OPSEC & PERSEC: If you’re in a military or contractor family then you probably know what that word means. Hopefully, you’ve heard it before! However, many spouses don’t understand what this means or how important it truly is to safety and security.

OPSEC stands for Operational Security. It does NOT only apply to our spouse’s jobs. It applies to everyone in all walks of life; in the age of social media where “sharing” is all the rage, it’s difficult to not get caught up in that. Most people don’t understand how much information they are sharing with people who frankly don’t need to know!
Think about all the apps that are on your phone that is asking for information. Facebook wants to know where you are, so does twitter. Foursquare is to show people where you are ON PURPOSE! This is ridiculous. The top Apps in the app store are Facebook Messenger, snap chat, Instagram, Twitter, Facebook, Foursquare and other social media “sharing” apps. They all have privacy settings that no one reads because they’re pages and pages of legal nonsense. Instagram came out with a change of picture ownership last year that meant that if I posted a picture of my son to Instagram, I no longer owned the picture OF MY SON! Instagram did!

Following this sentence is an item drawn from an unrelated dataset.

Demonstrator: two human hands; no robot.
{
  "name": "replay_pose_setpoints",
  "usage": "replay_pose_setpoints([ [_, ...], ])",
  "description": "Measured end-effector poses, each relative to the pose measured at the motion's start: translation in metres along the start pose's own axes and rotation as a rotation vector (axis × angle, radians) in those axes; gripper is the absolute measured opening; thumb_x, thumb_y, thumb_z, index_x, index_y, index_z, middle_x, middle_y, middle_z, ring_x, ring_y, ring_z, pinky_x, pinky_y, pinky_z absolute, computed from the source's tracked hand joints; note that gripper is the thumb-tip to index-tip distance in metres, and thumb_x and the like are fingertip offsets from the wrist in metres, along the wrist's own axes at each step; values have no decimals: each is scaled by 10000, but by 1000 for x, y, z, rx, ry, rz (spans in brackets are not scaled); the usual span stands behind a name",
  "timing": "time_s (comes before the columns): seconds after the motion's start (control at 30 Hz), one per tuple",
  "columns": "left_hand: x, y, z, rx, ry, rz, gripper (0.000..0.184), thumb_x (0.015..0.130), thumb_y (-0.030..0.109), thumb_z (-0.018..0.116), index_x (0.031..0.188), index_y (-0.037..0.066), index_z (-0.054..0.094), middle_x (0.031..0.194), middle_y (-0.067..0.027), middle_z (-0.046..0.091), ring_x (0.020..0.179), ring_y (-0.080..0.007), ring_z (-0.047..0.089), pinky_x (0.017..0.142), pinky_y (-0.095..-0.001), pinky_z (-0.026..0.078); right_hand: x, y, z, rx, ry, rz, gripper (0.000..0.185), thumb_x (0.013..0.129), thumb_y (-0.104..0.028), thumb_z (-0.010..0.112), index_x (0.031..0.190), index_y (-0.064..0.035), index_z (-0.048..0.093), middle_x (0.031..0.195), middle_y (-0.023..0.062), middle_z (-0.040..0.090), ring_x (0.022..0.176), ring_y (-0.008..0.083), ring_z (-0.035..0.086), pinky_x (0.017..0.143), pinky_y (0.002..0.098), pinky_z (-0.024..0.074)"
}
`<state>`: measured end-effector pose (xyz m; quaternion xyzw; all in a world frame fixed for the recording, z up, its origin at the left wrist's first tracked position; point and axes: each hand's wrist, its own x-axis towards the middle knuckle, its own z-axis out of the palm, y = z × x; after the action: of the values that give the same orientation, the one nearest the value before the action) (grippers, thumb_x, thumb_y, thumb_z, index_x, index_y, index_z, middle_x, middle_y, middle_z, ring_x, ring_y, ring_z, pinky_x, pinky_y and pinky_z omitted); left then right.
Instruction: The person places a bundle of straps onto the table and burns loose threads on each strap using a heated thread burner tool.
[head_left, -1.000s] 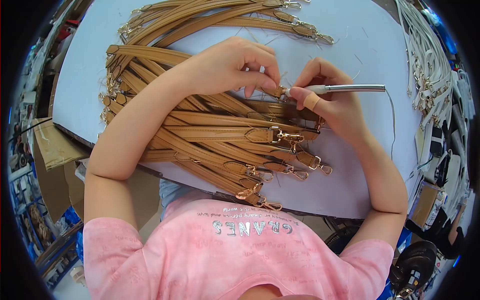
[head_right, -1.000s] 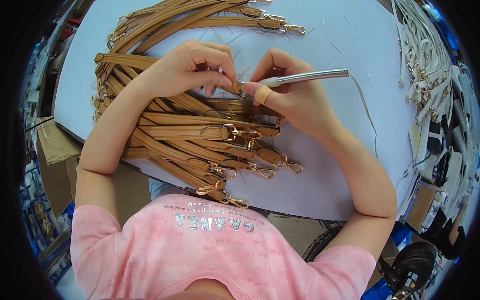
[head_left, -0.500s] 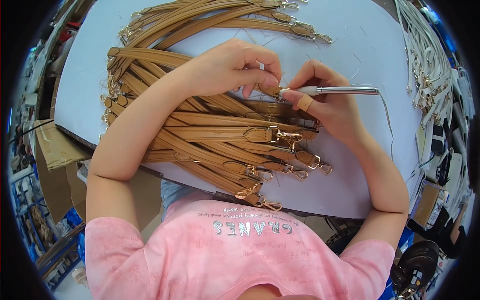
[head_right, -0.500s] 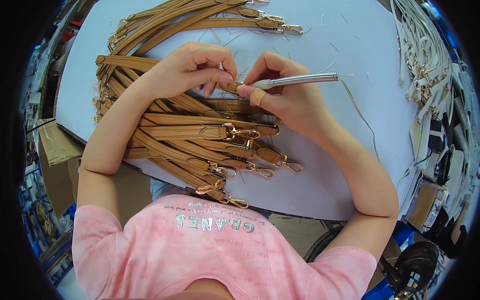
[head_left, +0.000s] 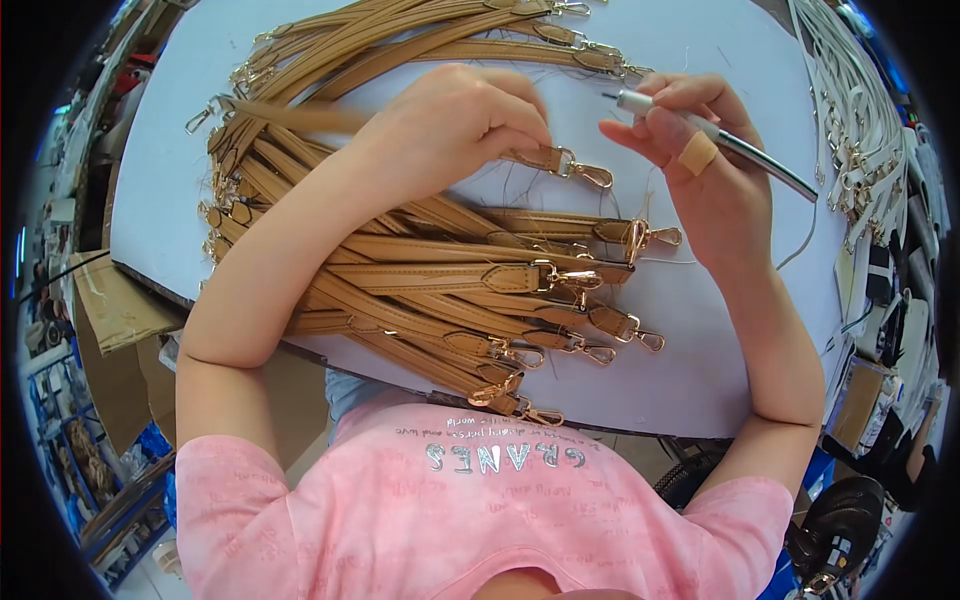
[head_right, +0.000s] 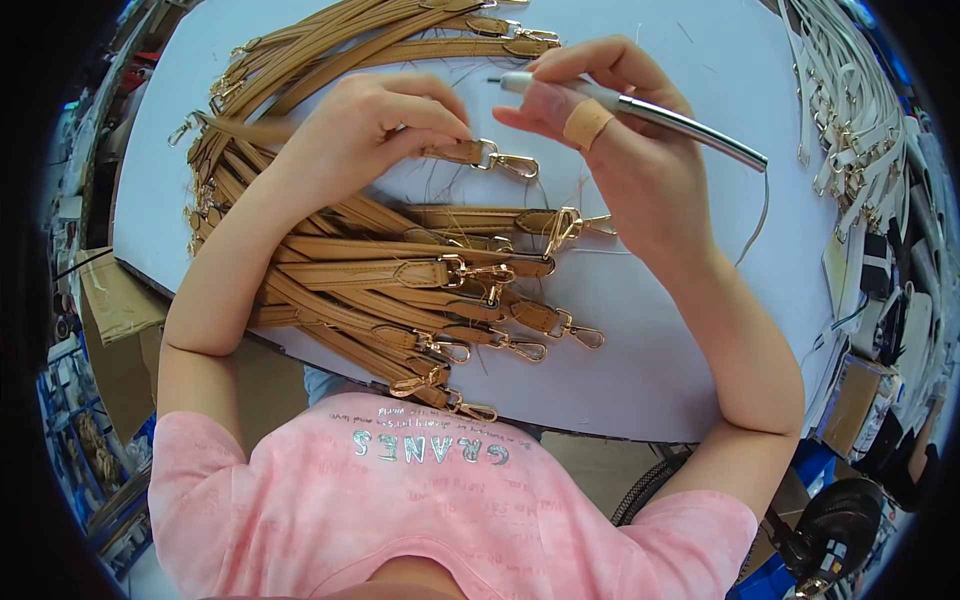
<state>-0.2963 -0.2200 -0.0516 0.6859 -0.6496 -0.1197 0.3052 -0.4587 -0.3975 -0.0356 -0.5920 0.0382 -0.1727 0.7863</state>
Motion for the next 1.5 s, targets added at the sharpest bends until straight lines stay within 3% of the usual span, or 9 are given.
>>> replay_pose_setpoints([
  [0.07, 1, 1, -1, 22, 63, 103, 225, 804, 83, 742, 1024, 96, 697, 919, -56, 599, 702, -173, 586, 602, -302, 459, 0, 1, -1, -28, -52, 53, 42, 915, -24, 572, 923, 10, 549, 901, 64, 562, 784, 93, 566, 954, 409, 542],
  [0.17, 1, 16, -5, -166, -18, -128, 205, 789, 53, 754, 987, 98, 727, 863, -36, 572, 679, -155, 549, 602, -302, 456, 1, 7, -11, -48, -81, 165, 64, 894, -33, 607, 900, 12, 563, 852, 57, 588, 790, 120, 612, 890, 385, 572],
  [0.37, 2, 6, 5, -169, 18, -15, 100, 807, 114, 739, 900, 77, 740, 813, -42, 631, 678, -159, 594, 610, -296, 466, 5, 17, -21, 155, -99, 226, 106, 881, -61, 635, 868, 12, 559, 806, 50, 591, 748, 114, 616, 818, 330, 575],
  [0.6, 1, 5, -7, -313, -87, -131, 94, 856, 84, 711, 946, 57, 716, 812, -11, 614, 728, -106, 553, 675, -255, 433, -1, 17, -8, -465, -183, 165, 116, 879, -75, 670, 865, -37, 561, 770, 17, 596, 718, 62, 542, 640, 208, 446],
  [1.03, 3, -1, -2, -473, -95, -188, 112, 905, 102, 661, 958, 6, 684, 830, -18, 654, 774, -83, 581, 698, -240, 465, -1, 19, -7, -467, -164, 163, 142, 840, -80, 717, 837, -36, 582, 761, -10, 619, 686, 35, 495, 587, 202, 385],
  [1.17, 4, 2, -3, -471, -72, -236, 105, 892, 91, 679, 958, 9, 689, 804, -11, 622, 754, -77, 571, 677, -231, 454, -1, 20, -8, -497, -177, 129, 142, 850, -80, 707, 851, -31, 573, 764, 3, 624, 699, 40, 532, 605, 198, 422],
  [1.27, 6, 1, -3, -266, -42, -191, 101, 878, 81, 696, 951, 10, 699, 789, -5, 593, 738, -73, 562, 661, -227, 444, 1, 20, -7, -239, -97, 215, 115, 896, -46, 655, 882, -12, 546, 792, 30, 605, 725, 70, 562, 758, 258, 548],
  [1.4, 6, -2, 0, -318, -9, -237, 131, 831, 143, 739, 892, 28, 727, 755, -18, 565, 673, -100, 570, 617, -262, 447, 0, 23, -8, -248, -92, 200, 153, 874, -84, 687, 875, -14, 551, 799, 54, 643, 777, 84, 621, 702, 222, 524],
  [1.5, 5, -4, -5, -525, -89, -289, 86, 853, 77, 723, 913, 15, 730, 787, -1, 566, 720, -76, 554, 629, -217, 411, 1, 23, -9, -299, -107, 191, 152, 877, -83, 683, 879, -9, 551, 808, 59, 645, 779, 89, 623, 713, 226, 532],
])
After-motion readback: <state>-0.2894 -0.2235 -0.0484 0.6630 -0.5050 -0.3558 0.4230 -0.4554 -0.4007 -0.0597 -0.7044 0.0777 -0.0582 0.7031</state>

Now, in complete transparently, this might have changed, but I uninstalled it last year when that came to light.  Let’s be honest with ourselves, shall we? These things are a luxurious time-suck. They’re not a necessity to have or be a part of. Facebook Messenger has been accused of tracking your location, what you type/say, what words you use, pictures you send etc. They’re data mining you based on your PERSONAL messages! My husband and I deleted that app from our phones a while ago but I still have the Facebook app on my phone.  This category is OPSEC is called PERSEC, which stands for PERSONAL SECURITY. Because it’s personal!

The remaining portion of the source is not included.